Set down the listing again, word for word.

• **Data provided**:
=== Section Start ===
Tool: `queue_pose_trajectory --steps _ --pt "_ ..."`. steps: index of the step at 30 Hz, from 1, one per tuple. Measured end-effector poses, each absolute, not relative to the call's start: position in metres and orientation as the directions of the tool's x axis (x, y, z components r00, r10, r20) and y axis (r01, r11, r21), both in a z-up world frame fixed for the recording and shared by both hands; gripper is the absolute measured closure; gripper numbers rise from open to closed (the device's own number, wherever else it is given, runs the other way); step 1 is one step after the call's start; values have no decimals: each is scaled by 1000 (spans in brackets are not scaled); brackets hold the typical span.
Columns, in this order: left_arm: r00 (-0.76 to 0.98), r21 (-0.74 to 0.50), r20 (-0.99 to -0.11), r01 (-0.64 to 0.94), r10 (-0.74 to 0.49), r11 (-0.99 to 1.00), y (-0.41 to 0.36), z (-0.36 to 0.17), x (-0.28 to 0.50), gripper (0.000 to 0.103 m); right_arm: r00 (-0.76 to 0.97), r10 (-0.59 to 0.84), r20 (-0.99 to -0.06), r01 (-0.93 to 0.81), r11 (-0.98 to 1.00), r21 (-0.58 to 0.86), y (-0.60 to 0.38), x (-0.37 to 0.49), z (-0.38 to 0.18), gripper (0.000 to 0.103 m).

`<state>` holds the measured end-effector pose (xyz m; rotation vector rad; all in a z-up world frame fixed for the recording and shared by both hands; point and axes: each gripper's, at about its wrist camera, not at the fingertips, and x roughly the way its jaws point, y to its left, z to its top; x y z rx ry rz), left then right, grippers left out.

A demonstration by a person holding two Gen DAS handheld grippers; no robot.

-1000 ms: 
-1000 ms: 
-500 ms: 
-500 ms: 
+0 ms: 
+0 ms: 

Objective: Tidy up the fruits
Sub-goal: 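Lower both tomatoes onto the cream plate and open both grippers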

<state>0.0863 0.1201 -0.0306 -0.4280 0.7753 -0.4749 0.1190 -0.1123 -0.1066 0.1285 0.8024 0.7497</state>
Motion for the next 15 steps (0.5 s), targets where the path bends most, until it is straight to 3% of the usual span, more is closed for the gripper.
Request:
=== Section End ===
• **Worked solution**:
Tool: `queue_pose_trajectory --steps _ --pt "_ ..."`. steps: index of the step at 30 Hz, from 1, one per tuple. Measured end-effector poses, each absolute, not relative to the call's start: position in metres and orientation as the directions of the tool's x axis (x, y, z components r00, r10, r20) and y axis (r01, r11, r21), both in a z-up world frame fixed for the recording and shared by both hands; gripper is the absolute measured closure; gripper numbers rise from open to closed (the device's own number, wherever else it is given, runs the other way); step 1 is one step after the call's start; values have no decimals: each is scaled by 1000 (spans in brackets are not scaled); brackets hold the typical span.
Columns, in this order: left_arm: r00 (-0.76 to 0.98), r21 (-0.74 to 0.50), r20 (-0.99 to -0.11), r01 (-0.64 to 0.94), r10 (-0.74 to 0.49), r11 (-0.99 to 1.00), y (-0.41 to 0.36), z (-0.36 to 0.17), x (-0.28 to 0.50), gripper (0.000 to 0.103 m); right_arm: r00 (-0.76 to 0.97), r10 (-0.59 to 0.84), r20 (-0.99 to -0.06), r01 (-0.93 to 0.81), r11 (-0.98 to 1.00), r21 (-0.58 to 0.86), y (-0.60 to 0.38), x (-0.37 to 0.49), z (-0.38 to 0.18), gripper (0.000 to 0.103 m).

`<state>` holds the measured end-effector pose (xyz m; rotation vector rad; all in a z-up world frame fixed for the recording and shared by both hands; point and axes: each gripper's, at about its wrist camera, not at the fingertips, and x roughly the way its jaws point, y to its left, z to its top; x y z rx ry rz), left then right, grippers left out.

A demonstration by a person holding two Gen DAS handheld grippers; no robot.

-1000 ms: 
-1000 ms: 
-500 ms: 
-500 ms: 
+0 ms: 
+0 ms: 

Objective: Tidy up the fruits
Sub-goal: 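Lower both tomatoes onto the cream plate and open both grippers
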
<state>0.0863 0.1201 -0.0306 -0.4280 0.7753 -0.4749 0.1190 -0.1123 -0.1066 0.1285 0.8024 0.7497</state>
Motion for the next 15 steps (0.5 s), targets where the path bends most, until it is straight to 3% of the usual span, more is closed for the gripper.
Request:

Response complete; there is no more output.